THOMPSON, Conn. — Celebrating on the highest stage of modified racing for the sixth time.

Doug Coby sealed his sixth NASCAR Whelen Modified Tour championship on Sunday, completing a season that put the Milford, Connecticut, driver back on top after one year away from tasting glory.

The title was the sixth in the last eight years for the 40-year-old, and also helped him break a tie with Tony Hirschman with five series titles. Coby now only trails Mike Stefanik (seven) for the most Whelen Modified Tour titles in the modern era.

“It’s just hard to put into words,” Coby said. “We try to come out to have the best season of anybody, and win every race, everyone out there does. My team just finds a way to do it.”

Coby finished seventh in the Sunoco World Series 150 at Thompson Speedway Motorsports Park, but it was enough to win him the title by eight points. But it didn’t come without a bit of drama.

Coby started third, but during a red flag for a multiple-car crash on lap 12, received some crucial information over the radio — oddly enough, from a fellow competitor. Woody Pitkat told Coby’s team the left-rear tire looked low on air pressure, and he was right.

Coby pitted during the caution, changed the tire, and restarted deep in the field. It wasn’t long before he was back up inside the top 15, positioning himself where he needed to be to keep his points lead. By the end, seventh was enough to seal the deal.

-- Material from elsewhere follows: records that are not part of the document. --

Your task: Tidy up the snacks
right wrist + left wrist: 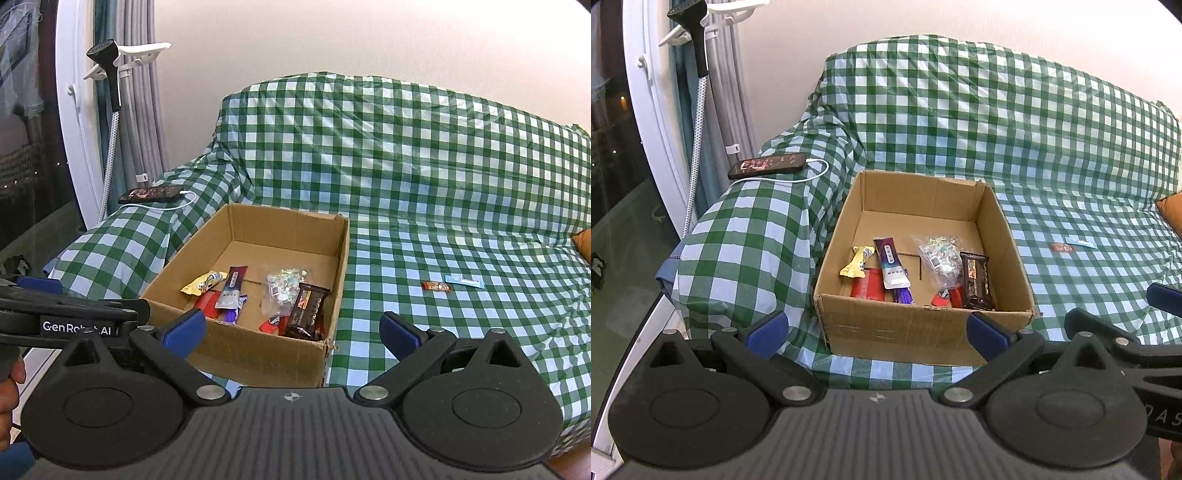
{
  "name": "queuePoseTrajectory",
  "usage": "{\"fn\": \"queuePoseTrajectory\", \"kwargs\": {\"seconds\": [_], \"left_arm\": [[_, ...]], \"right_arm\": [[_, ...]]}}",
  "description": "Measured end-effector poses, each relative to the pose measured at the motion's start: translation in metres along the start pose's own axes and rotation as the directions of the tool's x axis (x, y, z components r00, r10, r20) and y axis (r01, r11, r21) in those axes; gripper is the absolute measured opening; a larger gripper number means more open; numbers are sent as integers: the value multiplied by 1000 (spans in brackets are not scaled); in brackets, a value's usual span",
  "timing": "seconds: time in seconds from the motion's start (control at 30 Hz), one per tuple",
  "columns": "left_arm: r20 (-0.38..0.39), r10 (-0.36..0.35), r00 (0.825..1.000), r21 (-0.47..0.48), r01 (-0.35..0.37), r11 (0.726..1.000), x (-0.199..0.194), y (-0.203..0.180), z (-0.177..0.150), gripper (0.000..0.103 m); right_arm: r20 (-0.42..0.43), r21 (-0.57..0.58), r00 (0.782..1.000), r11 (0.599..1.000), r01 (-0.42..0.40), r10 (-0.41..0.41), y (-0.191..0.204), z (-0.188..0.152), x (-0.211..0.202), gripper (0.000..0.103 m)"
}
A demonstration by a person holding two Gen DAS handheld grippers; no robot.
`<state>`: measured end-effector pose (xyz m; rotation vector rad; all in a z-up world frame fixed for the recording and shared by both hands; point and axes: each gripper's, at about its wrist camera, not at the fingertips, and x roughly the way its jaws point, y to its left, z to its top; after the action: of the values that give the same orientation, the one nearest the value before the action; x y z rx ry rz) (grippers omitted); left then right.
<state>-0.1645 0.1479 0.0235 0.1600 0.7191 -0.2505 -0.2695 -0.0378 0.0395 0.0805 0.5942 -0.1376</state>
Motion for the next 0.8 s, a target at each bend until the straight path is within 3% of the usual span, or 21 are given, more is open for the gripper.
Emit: {"fn": "queuePoseTrajectory", "kwargs": {"seconds": [0.53, 0.8], "left_arm": [[-25, 1, 1000, 34, 0, 999, 21, -5, 8, 103], [-63, 4, 998, 37, -1, 999, 47, -18, 37, 103]], "right_arm": [[-31, 23, 1000, 1000, 1, 0, -8, 0, 20, 101], [-22, 155, 995, 983, 96, -94, -59, -2, 41, 103]]}}
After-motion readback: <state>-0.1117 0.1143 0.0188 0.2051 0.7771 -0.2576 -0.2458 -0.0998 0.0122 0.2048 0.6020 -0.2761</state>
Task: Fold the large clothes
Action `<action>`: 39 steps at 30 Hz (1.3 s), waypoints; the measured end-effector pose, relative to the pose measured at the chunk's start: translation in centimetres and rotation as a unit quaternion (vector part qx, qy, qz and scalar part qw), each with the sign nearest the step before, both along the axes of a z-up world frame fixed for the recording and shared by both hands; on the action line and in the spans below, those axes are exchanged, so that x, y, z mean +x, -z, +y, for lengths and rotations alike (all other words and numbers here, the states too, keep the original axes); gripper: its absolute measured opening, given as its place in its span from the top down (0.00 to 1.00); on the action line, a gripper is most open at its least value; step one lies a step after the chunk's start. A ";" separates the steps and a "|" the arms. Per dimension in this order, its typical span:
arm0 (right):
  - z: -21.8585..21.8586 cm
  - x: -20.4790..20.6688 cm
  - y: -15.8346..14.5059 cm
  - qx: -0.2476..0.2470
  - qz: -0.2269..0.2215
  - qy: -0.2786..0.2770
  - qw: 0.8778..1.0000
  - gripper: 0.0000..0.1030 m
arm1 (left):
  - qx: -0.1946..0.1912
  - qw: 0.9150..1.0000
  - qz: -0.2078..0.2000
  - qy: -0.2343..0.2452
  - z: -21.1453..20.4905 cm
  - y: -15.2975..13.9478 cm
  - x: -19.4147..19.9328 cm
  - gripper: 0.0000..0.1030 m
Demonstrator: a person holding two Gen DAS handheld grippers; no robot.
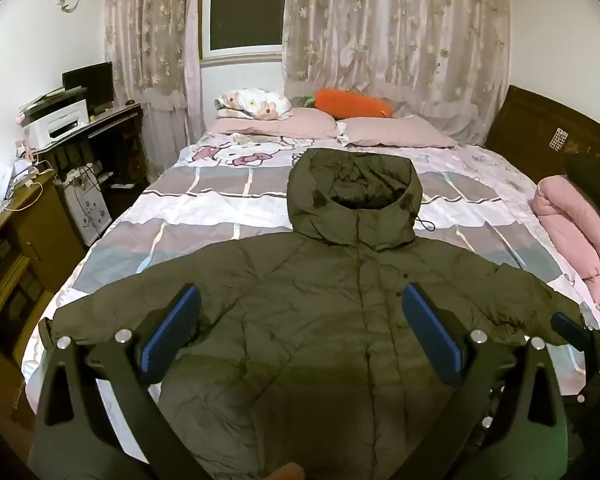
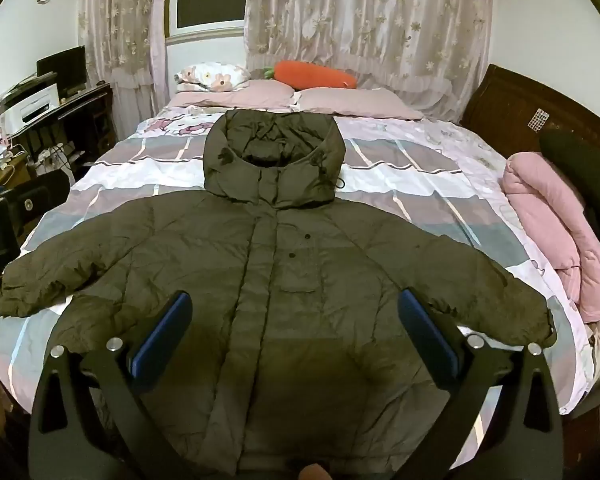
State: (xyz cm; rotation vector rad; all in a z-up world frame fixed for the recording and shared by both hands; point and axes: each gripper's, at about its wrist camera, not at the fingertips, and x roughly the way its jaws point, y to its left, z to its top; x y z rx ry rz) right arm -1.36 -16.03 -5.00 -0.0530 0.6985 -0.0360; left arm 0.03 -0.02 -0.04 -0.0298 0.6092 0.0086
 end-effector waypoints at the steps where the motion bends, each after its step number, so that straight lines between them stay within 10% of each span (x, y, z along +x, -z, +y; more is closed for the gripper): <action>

Justin Bonsignore won the season-finale, his sixth victory of the season, which helped him close the gap to just eight in the championship standings. Even though he came up short of his second consecutive Whelen Modified Tour title, Bonsignore scored victories in three of four races at Thompson this season — extending his active drivers lead to 11 wins at the Connecticut oval.

“We spotted them way too many points in the beginning of the year. I’m really proud of our effort — we won a handful of races at the end of the year, and we didn’t get the championship, but we backed up our eight wins last year with six this year. Great car and a great pit stop (today).”

Ron Silk finished second, while Matt Swanson, Bobby Santos III and Woody Pitkat finished the top five. Eric Goodale was sixth, followed by Coby, Chase Dowling, Rob Summers and Timmy Solomito.

Behind the top two in the championship standings, Silk finished third, 62 points back, while Craig Lutz and Swanson finished the top five.

The Sunoco World Series 150 will air on NBCSN on Thursday, October 17, at 7 p.m.

Coby will be honored with the rest of the NASCAR Whelen Modified Tour top finishers and special award winners at the NASCAR Awards Charlotte on Saturday, November 23.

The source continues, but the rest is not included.